Items from a dataset:

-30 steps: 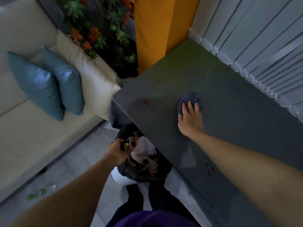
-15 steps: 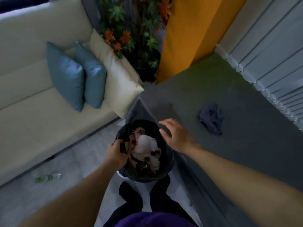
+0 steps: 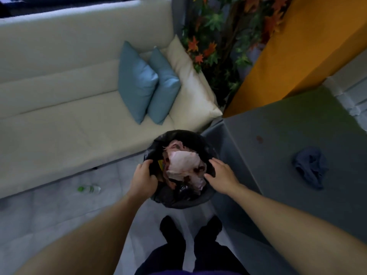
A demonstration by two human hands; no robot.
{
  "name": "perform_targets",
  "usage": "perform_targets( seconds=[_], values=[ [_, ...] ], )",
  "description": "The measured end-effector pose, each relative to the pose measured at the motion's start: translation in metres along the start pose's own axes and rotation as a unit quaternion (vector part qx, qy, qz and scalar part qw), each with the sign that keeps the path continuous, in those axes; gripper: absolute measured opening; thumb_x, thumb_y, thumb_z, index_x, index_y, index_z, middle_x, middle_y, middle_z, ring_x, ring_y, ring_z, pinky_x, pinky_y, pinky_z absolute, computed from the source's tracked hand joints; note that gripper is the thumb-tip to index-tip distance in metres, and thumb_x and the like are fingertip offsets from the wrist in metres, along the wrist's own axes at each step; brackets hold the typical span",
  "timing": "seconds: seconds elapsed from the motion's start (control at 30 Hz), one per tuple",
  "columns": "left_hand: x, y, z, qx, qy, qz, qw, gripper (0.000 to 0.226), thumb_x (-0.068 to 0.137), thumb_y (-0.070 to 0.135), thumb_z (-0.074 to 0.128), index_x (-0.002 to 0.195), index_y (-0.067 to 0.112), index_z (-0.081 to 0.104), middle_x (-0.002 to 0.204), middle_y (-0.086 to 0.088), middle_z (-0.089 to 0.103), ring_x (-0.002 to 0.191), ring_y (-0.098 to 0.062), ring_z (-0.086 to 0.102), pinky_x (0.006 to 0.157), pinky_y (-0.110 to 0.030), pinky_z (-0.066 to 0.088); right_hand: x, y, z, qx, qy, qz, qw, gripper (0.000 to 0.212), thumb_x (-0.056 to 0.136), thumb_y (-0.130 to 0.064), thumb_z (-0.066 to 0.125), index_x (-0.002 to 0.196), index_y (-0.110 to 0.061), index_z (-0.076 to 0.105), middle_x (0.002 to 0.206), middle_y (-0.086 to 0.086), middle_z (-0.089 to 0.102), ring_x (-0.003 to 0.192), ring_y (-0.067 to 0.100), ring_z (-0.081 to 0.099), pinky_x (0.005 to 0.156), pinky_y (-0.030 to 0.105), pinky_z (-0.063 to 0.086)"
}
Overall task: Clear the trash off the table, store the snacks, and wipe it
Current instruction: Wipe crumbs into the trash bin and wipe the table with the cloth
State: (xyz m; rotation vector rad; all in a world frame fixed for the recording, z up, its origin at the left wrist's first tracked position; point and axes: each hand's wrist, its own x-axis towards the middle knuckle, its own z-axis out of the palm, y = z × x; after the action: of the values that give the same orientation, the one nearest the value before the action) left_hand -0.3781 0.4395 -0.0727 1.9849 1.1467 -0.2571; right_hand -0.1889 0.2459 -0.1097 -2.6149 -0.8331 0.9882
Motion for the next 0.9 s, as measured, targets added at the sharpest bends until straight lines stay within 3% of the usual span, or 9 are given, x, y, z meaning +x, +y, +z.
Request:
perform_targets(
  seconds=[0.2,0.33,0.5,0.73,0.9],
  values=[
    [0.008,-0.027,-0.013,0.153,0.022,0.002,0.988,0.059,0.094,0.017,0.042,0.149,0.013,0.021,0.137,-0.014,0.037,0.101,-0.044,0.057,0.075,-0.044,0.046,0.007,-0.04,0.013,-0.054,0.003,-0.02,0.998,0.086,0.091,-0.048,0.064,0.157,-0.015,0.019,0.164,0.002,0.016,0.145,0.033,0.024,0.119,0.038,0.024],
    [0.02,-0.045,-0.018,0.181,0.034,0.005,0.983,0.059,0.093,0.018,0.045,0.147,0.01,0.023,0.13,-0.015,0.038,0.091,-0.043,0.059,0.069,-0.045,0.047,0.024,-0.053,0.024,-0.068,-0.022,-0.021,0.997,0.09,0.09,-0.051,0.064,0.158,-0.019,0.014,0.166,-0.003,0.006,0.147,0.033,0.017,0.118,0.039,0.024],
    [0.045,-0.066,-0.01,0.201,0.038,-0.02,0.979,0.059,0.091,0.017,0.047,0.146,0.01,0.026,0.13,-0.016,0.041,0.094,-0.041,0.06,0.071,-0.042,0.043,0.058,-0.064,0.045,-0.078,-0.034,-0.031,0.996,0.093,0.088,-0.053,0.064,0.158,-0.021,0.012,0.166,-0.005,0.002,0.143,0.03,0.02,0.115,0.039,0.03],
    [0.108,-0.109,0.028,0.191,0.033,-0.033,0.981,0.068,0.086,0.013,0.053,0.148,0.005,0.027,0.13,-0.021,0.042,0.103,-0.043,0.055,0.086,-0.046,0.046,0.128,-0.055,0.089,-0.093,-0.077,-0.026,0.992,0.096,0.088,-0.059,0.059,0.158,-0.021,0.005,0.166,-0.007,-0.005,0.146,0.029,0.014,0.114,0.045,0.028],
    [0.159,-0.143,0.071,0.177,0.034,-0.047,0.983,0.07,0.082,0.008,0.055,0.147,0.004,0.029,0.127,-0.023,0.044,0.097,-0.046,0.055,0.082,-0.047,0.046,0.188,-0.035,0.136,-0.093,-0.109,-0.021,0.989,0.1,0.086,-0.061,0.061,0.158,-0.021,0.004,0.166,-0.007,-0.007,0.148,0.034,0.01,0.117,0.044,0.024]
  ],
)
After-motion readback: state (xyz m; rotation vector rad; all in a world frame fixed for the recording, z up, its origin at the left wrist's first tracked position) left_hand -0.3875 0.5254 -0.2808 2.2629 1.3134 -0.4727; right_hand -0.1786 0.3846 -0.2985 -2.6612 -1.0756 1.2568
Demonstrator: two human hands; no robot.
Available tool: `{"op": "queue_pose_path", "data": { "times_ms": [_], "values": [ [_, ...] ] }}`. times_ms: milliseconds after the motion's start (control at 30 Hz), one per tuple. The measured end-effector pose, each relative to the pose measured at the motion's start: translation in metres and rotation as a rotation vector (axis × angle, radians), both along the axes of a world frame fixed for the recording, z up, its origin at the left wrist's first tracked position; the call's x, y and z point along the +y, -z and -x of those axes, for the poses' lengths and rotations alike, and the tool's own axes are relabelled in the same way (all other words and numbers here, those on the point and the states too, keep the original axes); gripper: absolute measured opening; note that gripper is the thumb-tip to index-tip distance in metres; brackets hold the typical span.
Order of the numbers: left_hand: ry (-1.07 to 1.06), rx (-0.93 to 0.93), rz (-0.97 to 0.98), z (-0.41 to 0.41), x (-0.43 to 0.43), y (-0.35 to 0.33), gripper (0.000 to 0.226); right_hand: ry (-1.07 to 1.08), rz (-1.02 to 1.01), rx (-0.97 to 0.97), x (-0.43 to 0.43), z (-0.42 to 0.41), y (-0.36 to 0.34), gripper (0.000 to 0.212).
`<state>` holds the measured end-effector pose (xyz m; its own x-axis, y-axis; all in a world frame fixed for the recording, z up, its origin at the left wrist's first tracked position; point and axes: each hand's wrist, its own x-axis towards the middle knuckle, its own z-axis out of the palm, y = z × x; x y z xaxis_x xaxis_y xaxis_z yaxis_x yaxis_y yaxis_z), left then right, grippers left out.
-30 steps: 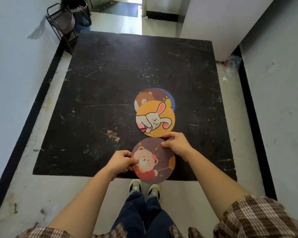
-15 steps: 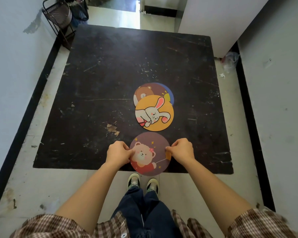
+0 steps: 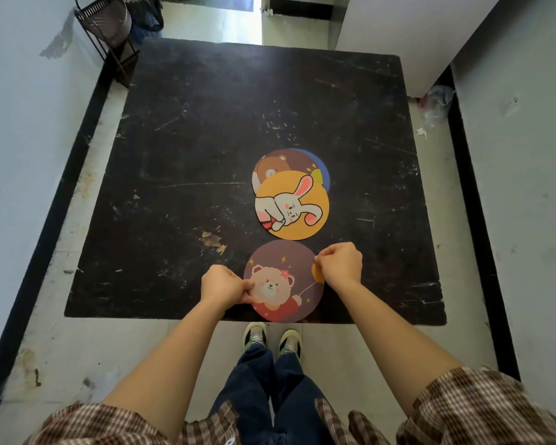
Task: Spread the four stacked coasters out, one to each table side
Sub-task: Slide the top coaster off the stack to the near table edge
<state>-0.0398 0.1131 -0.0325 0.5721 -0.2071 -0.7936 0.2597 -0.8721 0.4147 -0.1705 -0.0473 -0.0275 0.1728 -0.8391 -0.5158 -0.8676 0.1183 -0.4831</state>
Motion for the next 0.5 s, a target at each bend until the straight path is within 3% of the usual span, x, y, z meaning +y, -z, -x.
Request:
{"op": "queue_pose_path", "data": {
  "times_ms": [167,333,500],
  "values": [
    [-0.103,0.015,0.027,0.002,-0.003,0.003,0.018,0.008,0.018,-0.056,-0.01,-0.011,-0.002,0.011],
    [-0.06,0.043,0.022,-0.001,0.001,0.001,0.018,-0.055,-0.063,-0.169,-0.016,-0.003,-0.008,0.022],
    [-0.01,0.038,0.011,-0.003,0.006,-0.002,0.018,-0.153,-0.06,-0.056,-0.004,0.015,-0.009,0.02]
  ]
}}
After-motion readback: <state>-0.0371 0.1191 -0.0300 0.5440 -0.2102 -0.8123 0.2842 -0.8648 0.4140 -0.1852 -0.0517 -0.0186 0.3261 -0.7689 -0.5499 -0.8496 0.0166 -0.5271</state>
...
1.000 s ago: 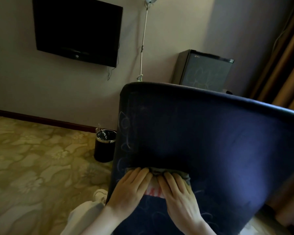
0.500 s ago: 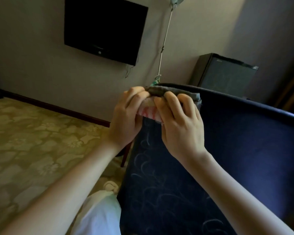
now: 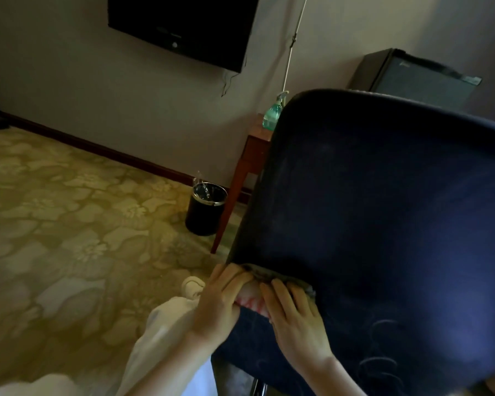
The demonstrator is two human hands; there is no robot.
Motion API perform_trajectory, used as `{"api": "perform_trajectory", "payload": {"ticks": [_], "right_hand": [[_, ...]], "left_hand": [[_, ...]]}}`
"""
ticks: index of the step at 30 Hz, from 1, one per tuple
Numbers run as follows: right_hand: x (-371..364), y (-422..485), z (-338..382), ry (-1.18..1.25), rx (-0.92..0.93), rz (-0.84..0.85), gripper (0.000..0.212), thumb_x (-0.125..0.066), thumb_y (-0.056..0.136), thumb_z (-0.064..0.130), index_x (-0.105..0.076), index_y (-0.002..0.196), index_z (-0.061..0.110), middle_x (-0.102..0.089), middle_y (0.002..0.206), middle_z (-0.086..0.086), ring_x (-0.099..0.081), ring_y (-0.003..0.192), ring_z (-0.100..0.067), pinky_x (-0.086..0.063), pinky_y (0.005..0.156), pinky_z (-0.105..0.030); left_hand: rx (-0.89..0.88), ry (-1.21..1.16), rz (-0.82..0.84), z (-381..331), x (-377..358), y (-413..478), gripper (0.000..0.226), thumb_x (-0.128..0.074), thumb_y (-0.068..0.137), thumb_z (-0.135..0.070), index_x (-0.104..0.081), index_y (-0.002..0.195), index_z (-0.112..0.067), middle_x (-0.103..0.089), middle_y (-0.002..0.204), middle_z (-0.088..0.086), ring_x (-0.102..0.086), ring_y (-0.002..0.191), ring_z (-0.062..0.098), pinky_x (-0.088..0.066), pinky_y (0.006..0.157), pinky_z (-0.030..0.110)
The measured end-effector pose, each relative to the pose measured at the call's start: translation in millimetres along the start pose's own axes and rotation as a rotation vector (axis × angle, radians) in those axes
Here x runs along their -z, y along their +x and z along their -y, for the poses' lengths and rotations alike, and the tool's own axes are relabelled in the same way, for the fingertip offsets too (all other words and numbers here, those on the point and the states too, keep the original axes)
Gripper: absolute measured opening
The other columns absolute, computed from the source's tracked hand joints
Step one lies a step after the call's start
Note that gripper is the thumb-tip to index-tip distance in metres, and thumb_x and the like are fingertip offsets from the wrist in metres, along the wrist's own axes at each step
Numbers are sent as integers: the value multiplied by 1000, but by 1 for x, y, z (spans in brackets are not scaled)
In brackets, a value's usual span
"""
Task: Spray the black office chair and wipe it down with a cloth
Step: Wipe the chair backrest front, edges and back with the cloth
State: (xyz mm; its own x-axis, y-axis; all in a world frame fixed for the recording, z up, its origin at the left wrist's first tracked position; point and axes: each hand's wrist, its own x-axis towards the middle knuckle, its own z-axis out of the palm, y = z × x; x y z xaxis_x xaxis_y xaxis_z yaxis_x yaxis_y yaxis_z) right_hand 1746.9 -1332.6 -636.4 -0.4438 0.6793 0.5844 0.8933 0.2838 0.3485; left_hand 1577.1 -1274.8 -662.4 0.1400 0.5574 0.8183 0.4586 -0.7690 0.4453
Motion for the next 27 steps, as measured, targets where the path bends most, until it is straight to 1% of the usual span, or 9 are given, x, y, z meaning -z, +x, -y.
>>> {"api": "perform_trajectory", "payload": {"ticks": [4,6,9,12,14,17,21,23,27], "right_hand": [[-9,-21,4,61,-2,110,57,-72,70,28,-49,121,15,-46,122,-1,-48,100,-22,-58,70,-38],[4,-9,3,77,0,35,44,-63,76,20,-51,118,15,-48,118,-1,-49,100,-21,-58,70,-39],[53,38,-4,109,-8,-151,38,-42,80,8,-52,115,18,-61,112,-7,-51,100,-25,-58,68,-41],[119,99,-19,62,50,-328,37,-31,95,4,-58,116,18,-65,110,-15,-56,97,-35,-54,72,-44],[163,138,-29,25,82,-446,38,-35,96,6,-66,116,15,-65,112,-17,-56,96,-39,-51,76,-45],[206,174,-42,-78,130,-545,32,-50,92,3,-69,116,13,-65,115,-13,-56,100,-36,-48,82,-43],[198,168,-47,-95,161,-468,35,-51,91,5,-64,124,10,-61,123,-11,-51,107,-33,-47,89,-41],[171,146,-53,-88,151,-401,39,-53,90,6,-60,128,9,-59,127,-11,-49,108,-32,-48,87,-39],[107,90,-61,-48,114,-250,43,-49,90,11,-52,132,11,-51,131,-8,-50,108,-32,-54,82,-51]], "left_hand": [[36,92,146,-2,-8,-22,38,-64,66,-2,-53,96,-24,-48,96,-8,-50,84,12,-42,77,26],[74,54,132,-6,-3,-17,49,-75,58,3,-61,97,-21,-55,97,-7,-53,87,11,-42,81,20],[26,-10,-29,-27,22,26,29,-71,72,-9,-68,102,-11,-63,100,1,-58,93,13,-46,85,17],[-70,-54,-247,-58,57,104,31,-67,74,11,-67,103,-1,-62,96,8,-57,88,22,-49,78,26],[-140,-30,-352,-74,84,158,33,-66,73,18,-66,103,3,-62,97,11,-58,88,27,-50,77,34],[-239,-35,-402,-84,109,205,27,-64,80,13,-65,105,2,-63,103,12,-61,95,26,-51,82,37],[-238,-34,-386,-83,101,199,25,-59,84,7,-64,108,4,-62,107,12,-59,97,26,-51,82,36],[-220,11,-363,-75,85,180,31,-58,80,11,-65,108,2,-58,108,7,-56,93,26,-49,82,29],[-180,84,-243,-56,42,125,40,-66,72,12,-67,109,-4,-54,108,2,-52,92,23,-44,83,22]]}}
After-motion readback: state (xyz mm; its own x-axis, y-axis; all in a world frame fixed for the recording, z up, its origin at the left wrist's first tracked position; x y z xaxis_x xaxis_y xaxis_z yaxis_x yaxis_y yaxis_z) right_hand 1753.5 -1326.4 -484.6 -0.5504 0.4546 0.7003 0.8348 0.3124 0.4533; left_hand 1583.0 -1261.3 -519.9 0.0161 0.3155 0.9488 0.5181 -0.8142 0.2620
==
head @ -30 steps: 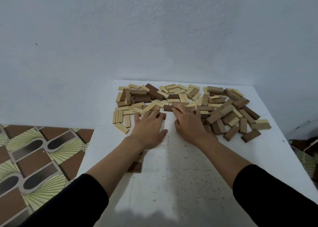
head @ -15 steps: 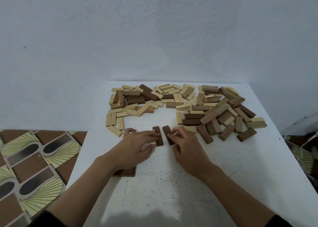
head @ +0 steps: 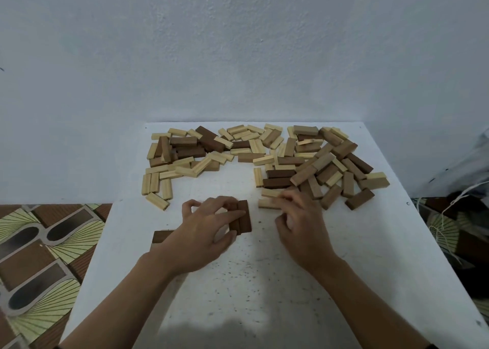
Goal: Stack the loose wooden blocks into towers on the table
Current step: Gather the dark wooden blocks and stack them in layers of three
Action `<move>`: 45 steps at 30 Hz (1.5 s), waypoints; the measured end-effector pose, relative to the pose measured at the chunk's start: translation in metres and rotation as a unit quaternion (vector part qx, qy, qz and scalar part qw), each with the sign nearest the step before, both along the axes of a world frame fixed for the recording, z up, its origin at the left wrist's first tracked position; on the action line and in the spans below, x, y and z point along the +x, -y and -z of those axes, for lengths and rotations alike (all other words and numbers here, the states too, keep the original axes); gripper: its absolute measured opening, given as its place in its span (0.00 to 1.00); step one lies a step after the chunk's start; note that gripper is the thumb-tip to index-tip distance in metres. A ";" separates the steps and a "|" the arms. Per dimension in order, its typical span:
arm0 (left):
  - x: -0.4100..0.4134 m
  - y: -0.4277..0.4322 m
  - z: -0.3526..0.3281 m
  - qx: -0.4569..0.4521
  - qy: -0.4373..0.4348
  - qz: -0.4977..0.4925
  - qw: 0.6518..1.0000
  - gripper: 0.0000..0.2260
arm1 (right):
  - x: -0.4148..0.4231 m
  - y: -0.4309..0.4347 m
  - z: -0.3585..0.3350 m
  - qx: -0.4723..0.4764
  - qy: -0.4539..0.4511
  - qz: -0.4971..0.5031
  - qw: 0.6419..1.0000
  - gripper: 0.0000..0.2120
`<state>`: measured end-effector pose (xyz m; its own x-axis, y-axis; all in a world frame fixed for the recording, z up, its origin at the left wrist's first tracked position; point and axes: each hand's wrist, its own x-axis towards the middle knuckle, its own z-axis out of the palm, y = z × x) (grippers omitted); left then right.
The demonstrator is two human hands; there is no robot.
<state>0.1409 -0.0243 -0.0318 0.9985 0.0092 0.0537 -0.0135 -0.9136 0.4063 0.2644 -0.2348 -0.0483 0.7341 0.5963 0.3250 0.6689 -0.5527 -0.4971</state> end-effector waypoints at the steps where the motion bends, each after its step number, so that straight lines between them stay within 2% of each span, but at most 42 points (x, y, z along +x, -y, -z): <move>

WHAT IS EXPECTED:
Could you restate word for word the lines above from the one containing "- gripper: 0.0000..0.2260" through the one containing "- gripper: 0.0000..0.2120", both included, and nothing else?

RESULT FOR THIS EXERCISE:
  - gripper: 0.0000..0.2260
arm1 (right):
  - x: -0.4148..0.4231 m
  - y: -0.4309..0.4347 m
  - z: -0.3585..0.3350 m
  - qx: -0.4723..0.4764
  - qy: -0.4539..0.4511
  - qz: -0.4971..0.5031
  - qw: 0.6419..1.0000
  - gripper: 0.0000..0.2120

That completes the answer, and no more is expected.